## Requirement
Only one stretch of the listing below is wanted. Give it again exactly, from the line with "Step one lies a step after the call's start" through the line with "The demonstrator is".

## Data provided
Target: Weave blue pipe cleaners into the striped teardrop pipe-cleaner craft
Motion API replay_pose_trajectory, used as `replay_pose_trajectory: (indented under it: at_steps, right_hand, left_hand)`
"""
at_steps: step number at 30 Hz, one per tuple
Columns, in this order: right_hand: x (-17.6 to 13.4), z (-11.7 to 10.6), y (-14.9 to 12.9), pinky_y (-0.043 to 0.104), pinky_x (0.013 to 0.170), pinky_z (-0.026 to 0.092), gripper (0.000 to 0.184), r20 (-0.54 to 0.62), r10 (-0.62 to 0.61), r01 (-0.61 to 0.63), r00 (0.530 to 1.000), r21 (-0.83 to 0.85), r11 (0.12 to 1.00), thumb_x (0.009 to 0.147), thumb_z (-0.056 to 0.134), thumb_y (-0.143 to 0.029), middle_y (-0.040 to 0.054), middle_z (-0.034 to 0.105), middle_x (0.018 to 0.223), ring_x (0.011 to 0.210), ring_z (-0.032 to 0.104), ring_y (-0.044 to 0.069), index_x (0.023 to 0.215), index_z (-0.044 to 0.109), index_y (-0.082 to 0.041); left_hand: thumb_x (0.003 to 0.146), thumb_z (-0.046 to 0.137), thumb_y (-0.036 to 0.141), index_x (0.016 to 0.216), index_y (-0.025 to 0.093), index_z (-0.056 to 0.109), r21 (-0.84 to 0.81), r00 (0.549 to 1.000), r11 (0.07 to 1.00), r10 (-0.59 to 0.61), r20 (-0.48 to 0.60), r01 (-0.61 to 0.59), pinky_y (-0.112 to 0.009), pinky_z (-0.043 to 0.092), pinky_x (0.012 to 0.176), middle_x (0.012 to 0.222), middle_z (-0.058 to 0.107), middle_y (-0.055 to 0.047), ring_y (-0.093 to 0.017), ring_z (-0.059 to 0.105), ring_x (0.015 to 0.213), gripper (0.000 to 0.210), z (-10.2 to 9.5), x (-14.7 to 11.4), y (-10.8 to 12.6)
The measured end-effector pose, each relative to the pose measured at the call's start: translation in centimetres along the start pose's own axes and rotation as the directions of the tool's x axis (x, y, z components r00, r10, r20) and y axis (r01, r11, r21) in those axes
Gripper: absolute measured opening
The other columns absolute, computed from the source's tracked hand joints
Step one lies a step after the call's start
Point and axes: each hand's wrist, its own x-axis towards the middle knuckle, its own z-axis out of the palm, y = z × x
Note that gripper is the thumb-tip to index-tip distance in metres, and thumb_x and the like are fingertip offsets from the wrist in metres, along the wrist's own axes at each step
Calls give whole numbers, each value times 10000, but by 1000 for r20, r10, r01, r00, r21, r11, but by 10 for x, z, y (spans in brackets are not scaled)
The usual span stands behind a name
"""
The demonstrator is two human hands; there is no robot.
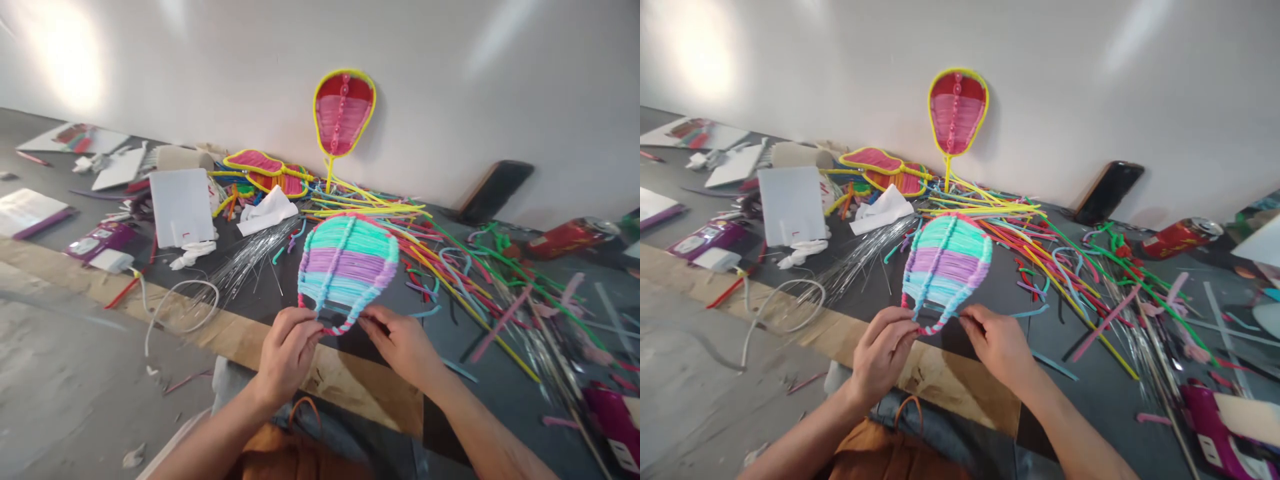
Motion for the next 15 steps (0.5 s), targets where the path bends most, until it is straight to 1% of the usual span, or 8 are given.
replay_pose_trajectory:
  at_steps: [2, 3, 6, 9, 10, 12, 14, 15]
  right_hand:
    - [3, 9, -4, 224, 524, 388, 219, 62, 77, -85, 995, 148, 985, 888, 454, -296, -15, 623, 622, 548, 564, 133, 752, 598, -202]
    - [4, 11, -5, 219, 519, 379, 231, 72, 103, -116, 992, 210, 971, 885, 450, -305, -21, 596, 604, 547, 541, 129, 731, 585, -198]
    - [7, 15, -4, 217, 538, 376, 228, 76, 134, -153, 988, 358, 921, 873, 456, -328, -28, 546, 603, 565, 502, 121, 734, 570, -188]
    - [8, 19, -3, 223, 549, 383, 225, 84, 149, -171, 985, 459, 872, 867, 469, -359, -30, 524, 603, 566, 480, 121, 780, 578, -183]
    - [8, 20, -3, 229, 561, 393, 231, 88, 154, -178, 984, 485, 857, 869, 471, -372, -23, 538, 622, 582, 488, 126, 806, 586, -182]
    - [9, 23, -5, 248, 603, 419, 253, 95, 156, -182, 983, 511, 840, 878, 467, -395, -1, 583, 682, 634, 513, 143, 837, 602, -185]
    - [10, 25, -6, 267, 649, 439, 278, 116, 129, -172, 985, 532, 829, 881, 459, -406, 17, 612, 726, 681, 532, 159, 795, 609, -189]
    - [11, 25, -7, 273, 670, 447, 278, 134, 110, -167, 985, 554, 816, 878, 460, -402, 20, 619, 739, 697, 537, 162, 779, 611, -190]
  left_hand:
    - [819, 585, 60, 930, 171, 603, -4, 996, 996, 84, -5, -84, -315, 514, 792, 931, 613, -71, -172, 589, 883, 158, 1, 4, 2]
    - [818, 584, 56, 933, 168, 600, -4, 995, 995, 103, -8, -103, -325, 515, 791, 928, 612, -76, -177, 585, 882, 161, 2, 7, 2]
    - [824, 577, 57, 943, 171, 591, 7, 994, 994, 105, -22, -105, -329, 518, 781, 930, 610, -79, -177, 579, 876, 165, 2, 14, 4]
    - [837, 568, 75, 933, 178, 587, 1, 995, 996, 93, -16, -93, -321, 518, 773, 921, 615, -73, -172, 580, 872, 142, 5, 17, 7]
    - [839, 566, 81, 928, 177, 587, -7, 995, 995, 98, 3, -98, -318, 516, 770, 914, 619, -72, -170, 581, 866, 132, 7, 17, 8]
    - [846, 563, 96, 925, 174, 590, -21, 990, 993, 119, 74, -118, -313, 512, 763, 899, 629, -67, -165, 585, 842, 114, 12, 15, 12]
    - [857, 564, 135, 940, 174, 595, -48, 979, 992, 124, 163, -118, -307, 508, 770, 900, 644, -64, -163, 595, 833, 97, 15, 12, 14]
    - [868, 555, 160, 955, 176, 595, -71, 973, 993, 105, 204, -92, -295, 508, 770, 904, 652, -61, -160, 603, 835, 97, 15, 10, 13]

## Result
Step one lies a step after the call's start
Point and axes: each hand's wrist, its own x-axis towards the middle knuckle, its own z-axis out of the palm, y = z × x
Note that gripper is the thumb-tip to index-tip distance in metres, and thumb_x and the like are fingertip offsets from the wrist in metres, along the wrist's own axes at each step
Calls give whole numbers, each value times 10000, but by 1000 for r20, r10, r01, r00, r21, r11, but by 10 for x, z, y (spans in brackets are not scaled)
The usual span stands behind a name
"""
The demonstrator is two human hands; there is no robot.

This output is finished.